In China, the hybrid system involving limits on certain characteristics has prevented researchers from finding a way to cure poor resistance against disease and pests. Moreover, hybrid rice has more frequency on having "incidence of stem borer, whitebacked planthopper, leaf roller, bacterial blight, sheath blight, and viral diseases". "downey mildew, false smut, and kernel smut" occurred on hybrid rice more. Therefore, there is a huge increase in pesticide using on hybrid rice than others. For example, in Hunan Province, compared to normal crop, extra 31% of pesticide was used in hybrid rice. Breeding process itself is also a limitation of development of hybrid rice. The cultivation of seed and high-skilled labor cost much money in the beginning, causing 20% of government avenue solving the gap. According to saying from famous Chinese scientist Yuan Longping, two-line systems are needed to build in the future due to the limited plateau area. Most importantly, the lack of genetic diversity has been the major problem needed to solve.

Private seeding company also has challenges dealing with hybrid rice because the process of cultivating them is very time-consuming and expensive. For example, Cargill purchased the seed from the Chinese government in the 1980s, the seed was produced commercially until 1992s. There are still more challenges facing in this area such as "inferior grain quality; inadequate disease/insect resistance in the first generation of hybrids; inconsistent and low seed yield; inadequate supply of pure seed of parental lines; and the high cost of seed." Moreover, the free-sharing IRRI policy has actually limited the development of hybrid rice research. The information of technology is blocked from countries and companies, preventing the way of hybrid rice to success.

Economically and politically, the problem that hybrid rice brought along is still considerable. Farmers lost their breeders' rights because the hybrid seed won't exist after harvest, and therefore rely heavily on specialized seeding companies. Hybrid rice for the whole country is controlled by a few large seeding companies, bringing up potential food safety problems.
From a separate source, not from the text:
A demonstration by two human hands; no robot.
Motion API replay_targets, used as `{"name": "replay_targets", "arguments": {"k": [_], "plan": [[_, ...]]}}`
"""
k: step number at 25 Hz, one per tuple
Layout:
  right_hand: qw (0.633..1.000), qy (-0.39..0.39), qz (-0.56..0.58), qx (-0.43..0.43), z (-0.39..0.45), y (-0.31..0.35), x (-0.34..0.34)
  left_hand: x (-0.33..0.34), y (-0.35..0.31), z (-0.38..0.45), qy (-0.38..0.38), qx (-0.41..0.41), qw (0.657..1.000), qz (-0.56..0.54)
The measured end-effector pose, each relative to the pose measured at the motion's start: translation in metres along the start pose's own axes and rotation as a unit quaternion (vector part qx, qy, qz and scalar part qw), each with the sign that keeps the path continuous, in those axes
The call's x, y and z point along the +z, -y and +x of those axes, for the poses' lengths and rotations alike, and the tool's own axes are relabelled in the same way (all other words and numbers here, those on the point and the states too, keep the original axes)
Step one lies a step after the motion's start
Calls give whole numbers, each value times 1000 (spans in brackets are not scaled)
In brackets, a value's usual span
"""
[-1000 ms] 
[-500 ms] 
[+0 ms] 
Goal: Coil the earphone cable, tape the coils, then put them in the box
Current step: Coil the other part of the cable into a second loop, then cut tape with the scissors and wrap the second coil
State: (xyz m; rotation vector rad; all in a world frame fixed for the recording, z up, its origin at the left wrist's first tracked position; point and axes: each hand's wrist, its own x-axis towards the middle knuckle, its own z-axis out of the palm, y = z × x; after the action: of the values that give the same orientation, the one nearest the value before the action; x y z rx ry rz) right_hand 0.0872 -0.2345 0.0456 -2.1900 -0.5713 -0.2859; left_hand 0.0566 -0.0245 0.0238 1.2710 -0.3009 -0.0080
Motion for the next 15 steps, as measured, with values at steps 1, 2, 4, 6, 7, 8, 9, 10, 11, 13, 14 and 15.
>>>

Importantly however, the hybrid rice has brought significant improvements to land and water use, access to calories and quality of life.

=== Future Directions ===
For future research, grain quality and resistance against pests and diseases have to be enhanced. Compared with high-yielding varieties, yield of hybrid rice is boosted by enhancing agronomic management. Moreover, "hybrid seed production capability of parental lines" and "development of hybrids possessing higher yield potential than NPT inbred lines" needs to be enhanced. In IRRI-ADB project, more researchers and workers need to be more strength and professional. Seed companies need to invest money on stuff and research, finding the most stable way to seed production and potential way to market. The Government is also encouraged to polish policy or money that can improve or boost the research of hybrid rice.

Additionally, cultivation on terraces should be monitored for crumbling and accumulating soil toxicity issues, as new research demonstrates the hybrid has a propensity for changing a mountain water recharge cycle beyond what is sustainable. Proposed solutions include increasing agroforestry and intercropping the old with the new at strategic locations.